Filter the data for lines with the word "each", then copy every line so identified.

===== DATA BLOCK

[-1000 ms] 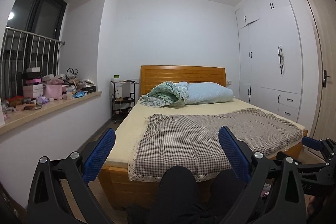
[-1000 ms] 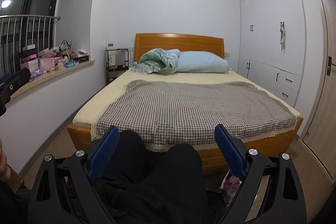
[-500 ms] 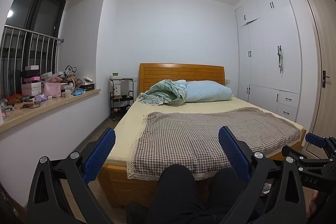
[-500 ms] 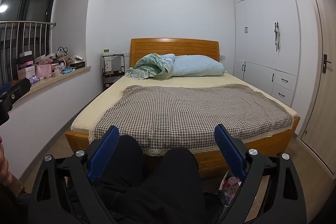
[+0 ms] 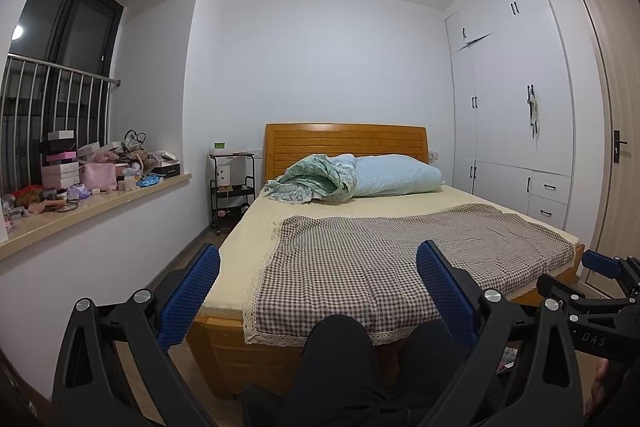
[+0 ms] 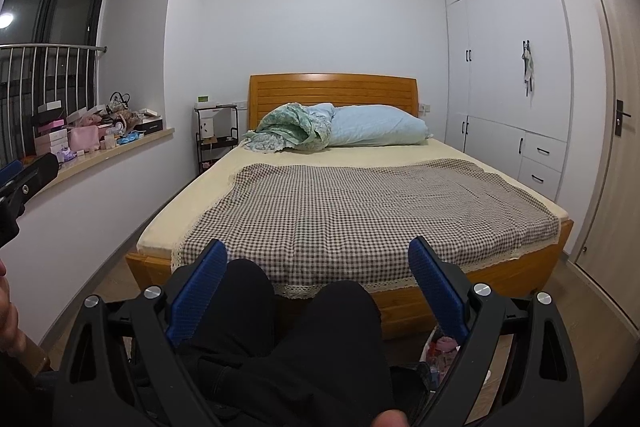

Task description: Collect trash

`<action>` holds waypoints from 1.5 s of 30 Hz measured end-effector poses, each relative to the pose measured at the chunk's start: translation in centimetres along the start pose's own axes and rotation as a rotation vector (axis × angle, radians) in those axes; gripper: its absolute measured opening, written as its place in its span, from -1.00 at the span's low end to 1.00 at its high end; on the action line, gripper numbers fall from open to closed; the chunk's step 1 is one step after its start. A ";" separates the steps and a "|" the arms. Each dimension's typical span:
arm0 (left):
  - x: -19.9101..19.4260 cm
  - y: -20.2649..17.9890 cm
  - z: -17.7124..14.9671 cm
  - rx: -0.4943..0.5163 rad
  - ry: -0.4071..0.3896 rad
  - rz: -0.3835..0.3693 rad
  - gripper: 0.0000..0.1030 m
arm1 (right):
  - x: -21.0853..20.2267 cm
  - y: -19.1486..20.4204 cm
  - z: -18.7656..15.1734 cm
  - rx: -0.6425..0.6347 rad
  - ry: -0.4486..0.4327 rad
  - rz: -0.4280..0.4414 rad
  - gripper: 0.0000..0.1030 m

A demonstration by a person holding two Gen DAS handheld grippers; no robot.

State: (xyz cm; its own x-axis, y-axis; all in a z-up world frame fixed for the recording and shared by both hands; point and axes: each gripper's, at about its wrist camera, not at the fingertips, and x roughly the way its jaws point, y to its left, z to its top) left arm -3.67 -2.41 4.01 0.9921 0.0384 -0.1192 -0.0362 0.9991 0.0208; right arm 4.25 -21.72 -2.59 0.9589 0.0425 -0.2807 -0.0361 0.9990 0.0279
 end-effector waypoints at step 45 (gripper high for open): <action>0.0 0.0 0.2 0.008 -0.007 -0.007 0.85 | -0.2 -0.5 0.2 0.011 0.009 -0.011 0.71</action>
State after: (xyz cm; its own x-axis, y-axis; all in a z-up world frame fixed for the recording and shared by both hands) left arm -3.65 -2.44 4.20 0.9931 0.0317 -0.1129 -0.0287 0.9992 0.0281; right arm 4.15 -22.18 -2.40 0.9565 0.0315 -0.2900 -0.0222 0.9991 0.0351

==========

ANSWER SECTION =
`<action>` holds waypoints from 1.5 s of 30 Hz measured end-effector poses, each relative to the pose measured at the chunk's start: translation in centimetres along the start pose's own axes and rotation as a rotation vector (axis × angle, radians) in those axes; gripper: its absolute measured opening, written as its place in its span, from -1.00 at the span's low end to 1.00 at its high end; on the action line, gripper numbers fall from open to closed; the chunk's step 1 is one step after its start. A ";" separates the steps and a "|" the arms. Each dimension's typical span:
State: (xyz cm; its own x-axis, y-axis; all in a z-up world frame fixed for the recording and shared by both hands; point and axes: each gripper's, at about its wrist camera, not at the fingertips, and x roughly the way its jaws point, y to its left, z to its top) left arm -3.67 -2.41 4.01 0.9921 0.0384 -0.1192 -0.0362 0.9991 0.0208; right arm 4.25 -21.72 -2.59 0.9589 0.0425 -0.2807 -0.0361 0.9990 0.0279

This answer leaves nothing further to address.